Cracks are emerging in the US oil machine. Shale oil’s relentless production growth is easing, with growth next month set to be the weakest since May, according to the Energy Information Administration. Increases in the Permian Basin, the largest area, will also be the slowest in nine months.

 

That would be a boon for OPEC, which is trying to boost crude prices but faces an immense challenge from companies pumping unprecedented amounts of oil in the US.

 

Drilling activity in America has also been slowing, with the oil rig count plunging the most in almost three years last week, as the effects of the price slump at the end of 2018 linger.

 

The price crash “hurt many of those companies and now is having consequences for expectations of US shale oil output,” said Phil Flynn, senior market analyst at Price Futures Group Inc.

 

There are other signs of a slowdown.
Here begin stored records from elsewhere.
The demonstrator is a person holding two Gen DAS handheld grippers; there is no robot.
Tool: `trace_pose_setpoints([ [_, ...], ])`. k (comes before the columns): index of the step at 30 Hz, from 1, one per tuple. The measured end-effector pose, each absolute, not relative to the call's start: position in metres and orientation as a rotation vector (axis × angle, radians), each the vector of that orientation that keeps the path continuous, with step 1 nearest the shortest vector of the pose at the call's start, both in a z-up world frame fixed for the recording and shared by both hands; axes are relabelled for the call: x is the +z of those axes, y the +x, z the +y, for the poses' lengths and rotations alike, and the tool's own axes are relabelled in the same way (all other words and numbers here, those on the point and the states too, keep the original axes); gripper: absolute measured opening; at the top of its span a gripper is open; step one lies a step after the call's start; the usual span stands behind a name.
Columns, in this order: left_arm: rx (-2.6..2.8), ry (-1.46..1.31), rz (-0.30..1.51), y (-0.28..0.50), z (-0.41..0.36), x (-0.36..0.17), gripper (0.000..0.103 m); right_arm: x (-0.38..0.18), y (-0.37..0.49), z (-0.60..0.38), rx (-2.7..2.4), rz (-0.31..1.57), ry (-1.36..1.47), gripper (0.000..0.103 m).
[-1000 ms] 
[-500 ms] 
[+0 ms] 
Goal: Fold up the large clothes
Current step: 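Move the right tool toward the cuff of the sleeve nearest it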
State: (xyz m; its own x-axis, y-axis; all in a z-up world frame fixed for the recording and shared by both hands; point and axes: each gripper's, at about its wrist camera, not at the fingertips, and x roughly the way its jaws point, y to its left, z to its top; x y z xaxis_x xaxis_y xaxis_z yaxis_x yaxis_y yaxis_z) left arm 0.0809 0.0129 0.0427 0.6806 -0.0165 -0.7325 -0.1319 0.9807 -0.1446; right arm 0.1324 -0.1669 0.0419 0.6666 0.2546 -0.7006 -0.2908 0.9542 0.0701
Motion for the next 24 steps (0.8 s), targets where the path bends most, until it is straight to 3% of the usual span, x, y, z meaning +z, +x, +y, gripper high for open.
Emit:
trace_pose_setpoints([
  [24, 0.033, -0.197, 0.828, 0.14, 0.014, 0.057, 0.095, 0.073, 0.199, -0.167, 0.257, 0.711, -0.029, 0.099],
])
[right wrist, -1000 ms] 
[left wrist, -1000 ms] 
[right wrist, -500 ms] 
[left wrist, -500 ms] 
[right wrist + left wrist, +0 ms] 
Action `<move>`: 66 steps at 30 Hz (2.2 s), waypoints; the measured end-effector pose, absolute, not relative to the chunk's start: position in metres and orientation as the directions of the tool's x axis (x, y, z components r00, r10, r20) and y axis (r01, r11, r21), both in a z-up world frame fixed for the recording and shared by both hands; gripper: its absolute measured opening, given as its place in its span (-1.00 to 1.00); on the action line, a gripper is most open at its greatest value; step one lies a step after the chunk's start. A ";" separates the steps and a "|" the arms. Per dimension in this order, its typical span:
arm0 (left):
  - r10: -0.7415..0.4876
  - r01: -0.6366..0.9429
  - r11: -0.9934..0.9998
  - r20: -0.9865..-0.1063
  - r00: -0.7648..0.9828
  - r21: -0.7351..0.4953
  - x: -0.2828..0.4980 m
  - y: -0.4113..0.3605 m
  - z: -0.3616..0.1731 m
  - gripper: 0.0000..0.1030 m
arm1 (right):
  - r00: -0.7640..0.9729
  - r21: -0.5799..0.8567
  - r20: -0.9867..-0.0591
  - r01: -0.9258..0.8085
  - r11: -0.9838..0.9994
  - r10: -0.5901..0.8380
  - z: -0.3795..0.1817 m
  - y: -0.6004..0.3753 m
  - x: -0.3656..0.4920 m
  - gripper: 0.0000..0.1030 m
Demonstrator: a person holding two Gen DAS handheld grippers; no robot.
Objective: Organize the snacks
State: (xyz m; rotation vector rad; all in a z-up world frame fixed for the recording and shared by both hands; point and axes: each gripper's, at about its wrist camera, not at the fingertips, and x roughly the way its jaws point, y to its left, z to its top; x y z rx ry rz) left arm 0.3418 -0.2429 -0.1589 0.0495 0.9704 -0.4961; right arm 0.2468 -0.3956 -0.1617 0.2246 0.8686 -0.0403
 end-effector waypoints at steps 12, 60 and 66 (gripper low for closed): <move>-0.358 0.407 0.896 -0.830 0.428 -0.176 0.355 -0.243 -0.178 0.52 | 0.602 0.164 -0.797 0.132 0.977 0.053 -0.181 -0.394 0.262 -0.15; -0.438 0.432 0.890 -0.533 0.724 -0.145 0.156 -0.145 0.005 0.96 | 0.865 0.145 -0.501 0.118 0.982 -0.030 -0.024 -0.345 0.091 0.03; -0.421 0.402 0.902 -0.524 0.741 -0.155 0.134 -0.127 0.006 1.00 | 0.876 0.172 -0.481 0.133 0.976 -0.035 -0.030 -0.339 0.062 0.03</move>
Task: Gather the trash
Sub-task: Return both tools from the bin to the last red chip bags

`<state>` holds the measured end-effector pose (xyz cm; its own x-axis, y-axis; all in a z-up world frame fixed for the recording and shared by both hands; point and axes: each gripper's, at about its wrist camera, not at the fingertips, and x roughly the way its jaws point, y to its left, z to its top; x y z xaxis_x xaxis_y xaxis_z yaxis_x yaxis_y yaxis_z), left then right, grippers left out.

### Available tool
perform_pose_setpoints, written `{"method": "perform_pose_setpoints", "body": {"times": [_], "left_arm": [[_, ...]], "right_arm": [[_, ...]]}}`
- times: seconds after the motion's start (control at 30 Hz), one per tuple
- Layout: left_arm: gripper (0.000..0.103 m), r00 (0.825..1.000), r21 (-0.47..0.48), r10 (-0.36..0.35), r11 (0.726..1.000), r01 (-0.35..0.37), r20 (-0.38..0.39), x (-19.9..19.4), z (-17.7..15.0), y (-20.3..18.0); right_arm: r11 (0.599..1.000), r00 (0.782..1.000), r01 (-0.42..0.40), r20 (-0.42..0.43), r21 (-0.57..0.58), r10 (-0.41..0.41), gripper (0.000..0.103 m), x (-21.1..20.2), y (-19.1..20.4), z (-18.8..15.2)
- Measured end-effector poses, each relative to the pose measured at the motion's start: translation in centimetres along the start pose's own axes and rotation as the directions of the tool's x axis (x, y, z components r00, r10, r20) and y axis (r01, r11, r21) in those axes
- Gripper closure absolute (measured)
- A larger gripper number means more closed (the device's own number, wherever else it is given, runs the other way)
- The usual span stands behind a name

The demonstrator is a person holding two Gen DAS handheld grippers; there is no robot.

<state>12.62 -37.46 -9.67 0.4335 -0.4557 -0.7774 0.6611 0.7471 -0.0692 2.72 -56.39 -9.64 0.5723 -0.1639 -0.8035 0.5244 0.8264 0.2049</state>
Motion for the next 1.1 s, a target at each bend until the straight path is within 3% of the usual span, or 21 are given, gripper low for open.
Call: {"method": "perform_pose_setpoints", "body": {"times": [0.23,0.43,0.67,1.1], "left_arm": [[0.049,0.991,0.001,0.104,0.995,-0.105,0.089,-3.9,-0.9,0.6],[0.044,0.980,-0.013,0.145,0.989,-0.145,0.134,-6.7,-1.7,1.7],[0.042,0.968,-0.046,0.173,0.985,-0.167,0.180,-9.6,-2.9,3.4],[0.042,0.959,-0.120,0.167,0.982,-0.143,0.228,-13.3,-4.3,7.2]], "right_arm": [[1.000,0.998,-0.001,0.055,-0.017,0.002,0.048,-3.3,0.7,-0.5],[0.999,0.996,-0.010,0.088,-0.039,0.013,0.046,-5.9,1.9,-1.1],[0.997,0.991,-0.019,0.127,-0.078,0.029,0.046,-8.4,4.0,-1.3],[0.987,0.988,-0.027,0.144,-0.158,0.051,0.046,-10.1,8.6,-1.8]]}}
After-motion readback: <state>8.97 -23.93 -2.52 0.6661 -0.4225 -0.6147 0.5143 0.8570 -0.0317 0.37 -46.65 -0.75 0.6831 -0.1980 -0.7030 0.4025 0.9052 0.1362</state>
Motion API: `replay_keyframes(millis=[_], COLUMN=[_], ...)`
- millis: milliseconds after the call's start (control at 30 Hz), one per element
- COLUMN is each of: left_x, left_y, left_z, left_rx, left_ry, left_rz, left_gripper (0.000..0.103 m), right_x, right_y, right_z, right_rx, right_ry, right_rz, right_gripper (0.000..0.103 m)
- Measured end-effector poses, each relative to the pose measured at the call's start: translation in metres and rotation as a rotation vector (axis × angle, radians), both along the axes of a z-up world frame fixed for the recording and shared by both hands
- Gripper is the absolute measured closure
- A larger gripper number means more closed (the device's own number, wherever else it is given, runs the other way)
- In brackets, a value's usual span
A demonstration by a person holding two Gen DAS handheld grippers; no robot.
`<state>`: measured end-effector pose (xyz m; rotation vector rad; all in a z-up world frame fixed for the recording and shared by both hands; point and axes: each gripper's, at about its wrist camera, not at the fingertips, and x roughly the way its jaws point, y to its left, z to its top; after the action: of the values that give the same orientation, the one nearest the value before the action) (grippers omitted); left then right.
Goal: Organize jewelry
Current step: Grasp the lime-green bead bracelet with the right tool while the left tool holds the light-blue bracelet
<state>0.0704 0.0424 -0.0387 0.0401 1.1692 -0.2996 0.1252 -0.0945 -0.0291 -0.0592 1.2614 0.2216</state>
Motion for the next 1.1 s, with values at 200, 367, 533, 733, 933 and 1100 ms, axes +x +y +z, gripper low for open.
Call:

The amount of crude produced by new wells in three of the biggest shale plays has been declining for at least a year.

 

The Permian Basin of Texas and New Mexico –- among the fastest-growing shale plays — will produce 555 barrels a day of crude per rig in February, according to the EIA’s latest drilling report.

 

That is the same as in January, which was the lowest since August 2017 and compares with a record high 758 barrels a day in 2016.

 

The Bakken and Eagle Ford plays have experienced similar slowdowns.

 

Shale remains a spectacular success story, and has often beaten pessimistic predictions. It has taken the US. close to energy independence — unthinkable even 15 years ago — and turned the oil world upside down.

 

Total American output could even exceed Russia and Saudi Arabia combined by 2025, according to consultant Rystad Energy AS.

 

Still, crude’s steepest fourth-quarter decline since 2014 and pipeline bottlenecks are having an impact.

 

The number of shale wells which are being started but not completed is rising, and will likely continue to increase until oil rises further or infrastructure constraints ease.

 

Much of whether shale will continue to top forecasts or finally take a breather will ultimately depend on oil prices.

 

Crude’s volatility has unnerved investors, who are “much more cautious now” than they were previously, Occidental Petroleum Corporation Chief Executive Officer Vicki Hollub said in Davos on the 23rd January.

 

“Not as much money is going to be pouring into the Permian basin,” she said. “There’s going to be more discipline around how the Permian reacts to pricing.”